▸ **ABOUT THIS TASK**
Copy each line of the data beneath in which the word "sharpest" appears.

++++ DATA PROVIDED ++++

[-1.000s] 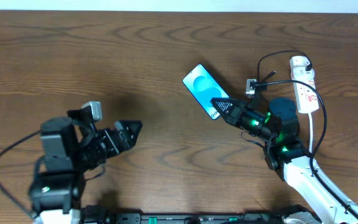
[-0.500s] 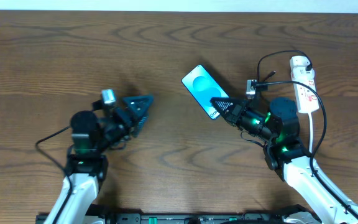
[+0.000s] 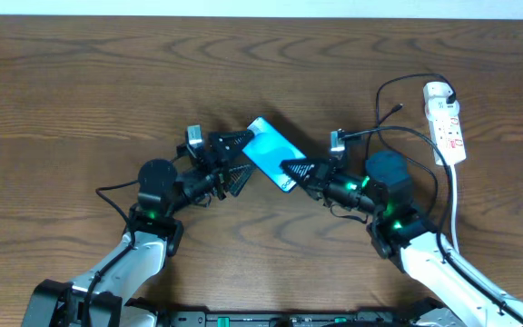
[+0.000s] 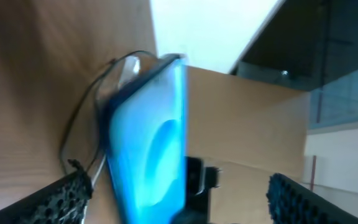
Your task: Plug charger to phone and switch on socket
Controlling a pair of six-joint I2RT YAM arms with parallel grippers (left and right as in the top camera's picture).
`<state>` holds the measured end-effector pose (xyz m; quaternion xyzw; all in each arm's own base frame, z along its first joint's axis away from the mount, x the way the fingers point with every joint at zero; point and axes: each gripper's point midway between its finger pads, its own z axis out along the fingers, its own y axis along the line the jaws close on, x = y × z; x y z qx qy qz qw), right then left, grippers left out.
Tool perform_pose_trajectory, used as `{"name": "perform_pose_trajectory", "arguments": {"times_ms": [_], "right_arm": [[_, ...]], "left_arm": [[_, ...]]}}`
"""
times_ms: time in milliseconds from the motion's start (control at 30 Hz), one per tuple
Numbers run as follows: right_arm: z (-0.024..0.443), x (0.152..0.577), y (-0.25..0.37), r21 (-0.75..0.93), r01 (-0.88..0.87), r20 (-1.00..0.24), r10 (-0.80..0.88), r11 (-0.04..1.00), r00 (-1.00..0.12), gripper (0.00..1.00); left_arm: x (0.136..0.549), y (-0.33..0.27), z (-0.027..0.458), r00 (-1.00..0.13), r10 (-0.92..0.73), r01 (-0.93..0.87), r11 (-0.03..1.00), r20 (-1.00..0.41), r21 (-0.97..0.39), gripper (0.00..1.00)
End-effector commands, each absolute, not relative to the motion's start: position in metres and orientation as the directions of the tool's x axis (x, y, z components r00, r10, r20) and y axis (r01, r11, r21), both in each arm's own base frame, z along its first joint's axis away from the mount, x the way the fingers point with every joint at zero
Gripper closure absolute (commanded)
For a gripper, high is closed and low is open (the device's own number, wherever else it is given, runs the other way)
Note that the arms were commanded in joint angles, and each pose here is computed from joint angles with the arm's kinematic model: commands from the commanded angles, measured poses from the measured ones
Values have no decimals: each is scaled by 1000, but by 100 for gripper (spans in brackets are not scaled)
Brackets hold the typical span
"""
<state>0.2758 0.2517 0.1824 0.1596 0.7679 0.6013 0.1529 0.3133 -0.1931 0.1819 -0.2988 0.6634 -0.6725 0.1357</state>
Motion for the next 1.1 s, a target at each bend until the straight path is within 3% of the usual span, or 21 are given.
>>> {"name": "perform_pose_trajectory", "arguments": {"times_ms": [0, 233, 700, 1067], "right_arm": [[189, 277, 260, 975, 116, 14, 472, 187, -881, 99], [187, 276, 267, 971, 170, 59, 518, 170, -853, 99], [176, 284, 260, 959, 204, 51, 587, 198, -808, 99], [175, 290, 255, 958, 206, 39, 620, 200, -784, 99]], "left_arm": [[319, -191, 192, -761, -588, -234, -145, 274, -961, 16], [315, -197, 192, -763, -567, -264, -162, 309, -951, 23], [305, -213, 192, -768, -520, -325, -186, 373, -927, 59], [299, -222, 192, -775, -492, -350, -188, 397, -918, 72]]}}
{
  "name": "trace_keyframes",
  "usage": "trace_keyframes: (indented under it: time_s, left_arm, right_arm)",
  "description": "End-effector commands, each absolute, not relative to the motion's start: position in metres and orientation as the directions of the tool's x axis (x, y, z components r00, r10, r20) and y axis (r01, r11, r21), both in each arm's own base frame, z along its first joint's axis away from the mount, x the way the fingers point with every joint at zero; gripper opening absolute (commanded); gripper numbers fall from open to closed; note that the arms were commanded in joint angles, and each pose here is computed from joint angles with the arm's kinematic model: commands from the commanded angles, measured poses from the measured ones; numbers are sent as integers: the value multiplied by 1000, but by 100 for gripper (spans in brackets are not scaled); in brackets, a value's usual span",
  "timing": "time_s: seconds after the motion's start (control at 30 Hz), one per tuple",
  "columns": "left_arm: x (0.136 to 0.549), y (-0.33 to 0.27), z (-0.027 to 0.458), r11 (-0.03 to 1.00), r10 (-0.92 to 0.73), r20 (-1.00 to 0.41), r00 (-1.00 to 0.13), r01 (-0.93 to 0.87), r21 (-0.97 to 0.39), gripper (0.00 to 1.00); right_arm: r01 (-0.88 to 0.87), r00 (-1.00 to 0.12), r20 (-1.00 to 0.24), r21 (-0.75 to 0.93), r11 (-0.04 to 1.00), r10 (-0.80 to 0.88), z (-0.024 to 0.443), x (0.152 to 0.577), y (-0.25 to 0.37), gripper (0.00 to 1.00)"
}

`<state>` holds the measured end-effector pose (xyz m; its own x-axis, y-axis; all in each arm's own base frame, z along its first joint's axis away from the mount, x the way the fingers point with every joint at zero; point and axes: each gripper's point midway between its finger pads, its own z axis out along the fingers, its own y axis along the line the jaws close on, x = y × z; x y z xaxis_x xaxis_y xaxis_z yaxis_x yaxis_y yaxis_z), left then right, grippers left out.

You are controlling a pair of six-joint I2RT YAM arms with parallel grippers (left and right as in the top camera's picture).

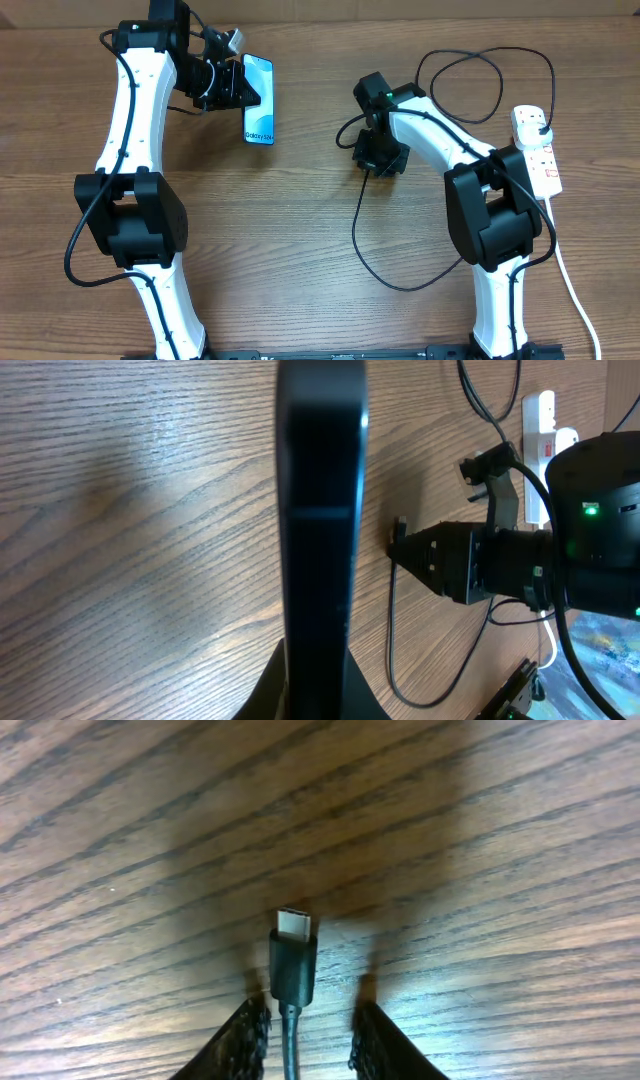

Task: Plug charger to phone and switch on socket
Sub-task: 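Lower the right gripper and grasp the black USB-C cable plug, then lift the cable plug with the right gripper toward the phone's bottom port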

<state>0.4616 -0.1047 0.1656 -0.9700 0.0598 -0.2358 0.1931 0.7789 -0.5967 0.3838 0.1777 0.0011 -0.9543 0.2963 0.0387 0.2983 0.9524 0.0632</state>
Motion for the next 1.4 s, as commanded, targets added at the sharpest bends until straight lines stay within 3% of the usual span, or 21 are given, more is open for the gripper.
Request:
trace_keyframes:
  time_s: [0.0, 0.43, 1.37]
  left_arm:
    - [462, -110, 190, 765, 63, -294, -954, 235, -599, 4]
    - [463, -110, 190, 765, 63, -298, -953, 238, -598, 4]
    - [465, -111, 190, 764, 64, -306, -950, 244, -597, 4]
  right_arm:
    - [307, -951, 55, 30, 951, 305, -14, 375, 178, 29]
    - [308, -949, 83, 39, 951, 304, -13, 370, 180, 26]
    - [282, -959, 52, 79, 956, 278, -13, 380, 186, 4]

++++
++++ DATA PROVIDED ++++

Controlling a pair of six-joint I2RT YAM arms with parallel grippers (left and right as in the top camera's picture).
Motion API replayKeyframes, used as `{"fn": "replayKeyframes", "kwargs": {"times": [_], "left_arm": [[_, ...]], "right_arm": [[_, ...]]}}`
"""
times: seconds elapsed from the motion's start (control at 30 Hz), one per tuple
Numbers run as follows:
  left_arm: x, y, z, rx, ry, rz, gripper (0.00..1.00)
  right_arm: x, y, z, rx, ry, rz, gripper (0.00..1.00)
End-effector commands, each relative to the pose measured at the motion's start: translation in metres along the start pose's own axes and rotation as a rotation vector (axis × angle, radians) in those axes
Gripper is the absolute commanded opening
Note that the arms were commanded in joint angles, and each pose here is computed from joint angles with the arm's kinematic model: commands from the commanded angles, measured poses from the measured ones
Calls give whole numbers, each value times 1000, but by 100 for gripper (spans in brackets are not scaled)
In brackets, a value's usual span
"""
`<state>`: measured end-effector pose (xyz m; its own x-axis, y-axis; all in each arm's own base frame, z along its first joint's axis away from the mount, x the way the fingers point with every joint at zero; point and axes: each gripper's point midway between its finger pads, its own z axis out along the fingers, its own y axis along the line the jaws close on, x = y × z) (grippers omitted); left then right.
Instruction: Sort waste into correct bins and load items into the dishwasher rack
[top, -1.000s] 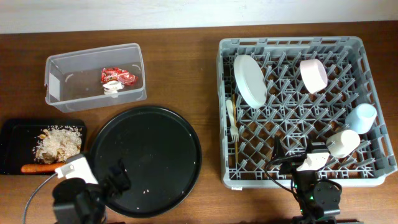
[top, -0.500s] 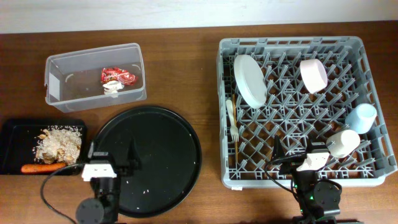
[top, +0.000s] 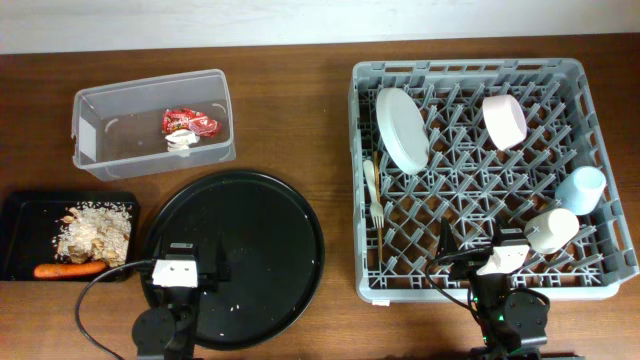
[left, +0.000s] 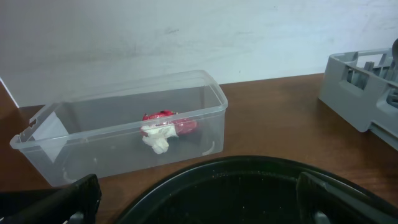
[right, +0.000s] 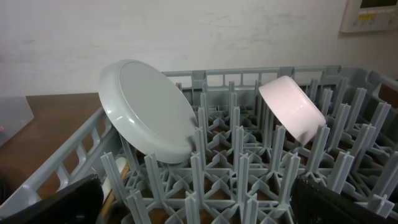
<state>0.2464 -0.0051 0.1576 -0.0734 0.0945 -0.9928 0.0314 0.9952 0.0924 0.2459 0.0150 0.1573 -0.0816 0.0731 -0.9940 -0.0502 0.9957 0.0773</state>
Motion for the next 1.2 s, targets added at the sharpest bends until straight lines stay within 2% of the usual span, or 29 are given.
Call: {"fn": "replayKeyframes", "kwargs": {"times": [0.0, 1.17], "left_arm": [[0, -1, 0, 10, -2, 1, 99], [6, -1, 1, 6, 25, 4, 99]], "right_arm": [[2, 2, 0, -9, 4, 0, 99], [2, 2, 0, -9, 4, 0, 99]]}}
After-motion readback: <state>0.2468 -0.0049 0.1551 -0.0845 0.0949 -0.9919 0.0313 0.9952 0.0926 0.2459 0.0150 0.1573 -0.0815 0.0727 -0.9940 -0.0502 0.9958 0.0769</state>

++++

▸ **YOUR RESPONSE**
Motion for the next 1.4 s, as commanded, targets added at the sharpest bends until straight lines stay within 3% of the usual span, or 21 are given, more is open for the gripper.
Motion for the next 1.2 s, targets added at the sharpest bends until straight lines stay within 2% of the usual span, or 29 are given.

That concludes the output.